周簡聲納悶道:“蔚溪說說你什麼意思啊?”
蔚溪吐出一口煙,睨眼看他:“事後一根煙不行嗎?”
和周簡聲在一起後她就很少抽菸,今天實在是菸癮犯了,憋都憋不住。
“我抽完這根就睡覺。”蔚溪哄他。
周簡聲還是很委屈,為什麼事後這個人不是抱著他親昵地溫存,而是拿走了他的一根煙。
他很委屈:“溪溪,你老實講,是不是我沒滿足你?”
蔚溪猛地被煙嗆了一下,她咳了咳,把半截煙送到他嘴裡:“不是。來一口?”
周簡聲含住煙吸了一口,哎?事後煙好像是有那麼一點兒爽。
蔚溪拿回煙,抽完將菸頭扔進菸灰缸里。
她躺在周簡聲的懷裡,突然拿起他戴在脖子上的項鍊看了看,很普通。
一條銀鏈子,吊墜也很普通,形狀是扁平的圓形,像銅錢。
她問:“你好像很珍視這條項鍊。”
周簡聲低頭吻了吻吊墜,睨眼笑著:“你猜?”
蔚溪沉吟幾秒:“讓我想想。前女友?”
周簡聲膩歪地笑著:“你想讓我答是還是不是?”
“不是。”回得飛快。
周簡聲斂下笑:“嗯,不是。我沒談過戀愛。”頓了頓,“你是第一個。矯情點兒就是初戀。”
蔚溪咧嘴笑了笑:“我也是。
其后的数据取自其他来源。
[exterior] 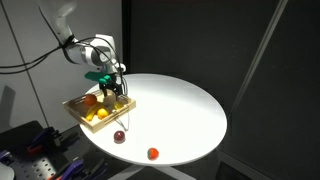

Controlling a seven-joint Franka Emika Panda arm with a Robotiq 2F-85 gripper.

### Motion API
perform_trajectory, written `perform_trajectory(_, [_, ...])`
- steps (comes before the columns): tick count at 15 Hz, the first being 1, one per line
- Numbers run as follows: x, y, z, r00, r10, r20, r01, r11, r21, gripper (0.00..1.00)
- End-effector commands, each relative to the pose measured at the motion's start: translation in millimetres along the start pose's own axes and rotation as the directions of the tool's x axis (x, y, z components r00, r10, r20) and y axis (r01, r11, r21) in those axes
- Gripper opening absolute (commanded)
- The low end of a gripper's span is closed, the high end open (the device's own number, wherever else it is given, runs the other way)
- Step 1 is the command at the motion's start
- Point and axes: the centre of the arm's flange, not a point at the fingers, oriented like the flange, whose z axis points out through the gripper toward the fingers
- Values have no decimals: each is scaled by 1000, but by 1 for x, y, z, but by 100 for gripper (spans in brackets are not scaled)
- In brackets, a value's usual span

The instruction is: Put the lemon in the box.

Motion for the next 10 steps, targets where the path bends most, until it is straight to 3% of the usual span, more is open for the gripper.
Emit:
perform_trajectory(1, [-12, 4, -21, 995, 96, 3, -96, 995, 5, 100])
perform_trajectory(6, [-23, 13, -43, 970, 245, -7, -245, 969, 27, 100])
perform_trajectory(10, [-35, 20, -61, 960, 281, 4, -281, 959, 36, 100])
”
她笑完發現周簡聲一直看著自己,眼睛彎著,嘴邊勾著笑。
她頓了頓,平靜地說:“再來一次?”
??
幾秒後,男人打了個滾:“好嘞!”
……
這一覺睡到下午兩點才醒。
蔚溪茫然地望著天花板,身下有些脹疼,但能在接受的範圍內。
她昨晚太飄了,不知道說了多少騷話;周簡聲大概也飄了,在她身上留下了數不清的痕跡。
“你醒啦?”
蔚溪扭頭,周簡聲笑眯眯地望著她,眼睛很亮,精神也很好。
“早呀。”她說。
“溪溪,早!”笑得一口白牙。
等蔚溪洗完澡出來,床單已經被周簡聲擼起來扔洗衣機了。
蔚溪拉開窗簾,陽光鋪滿臥室,她眯了眯眼,心情很好地翹起嘴角,是個好天氣。
周簡聲兩手提著滿滿當當花花綠綠的塑膠袋回來,蔚溪驚訝:“這麼快?”
“樓下有個菜市場。”周簡聲將菜放進冰箱,“我們今天吃W市菜,有點辣,能接受嗎?”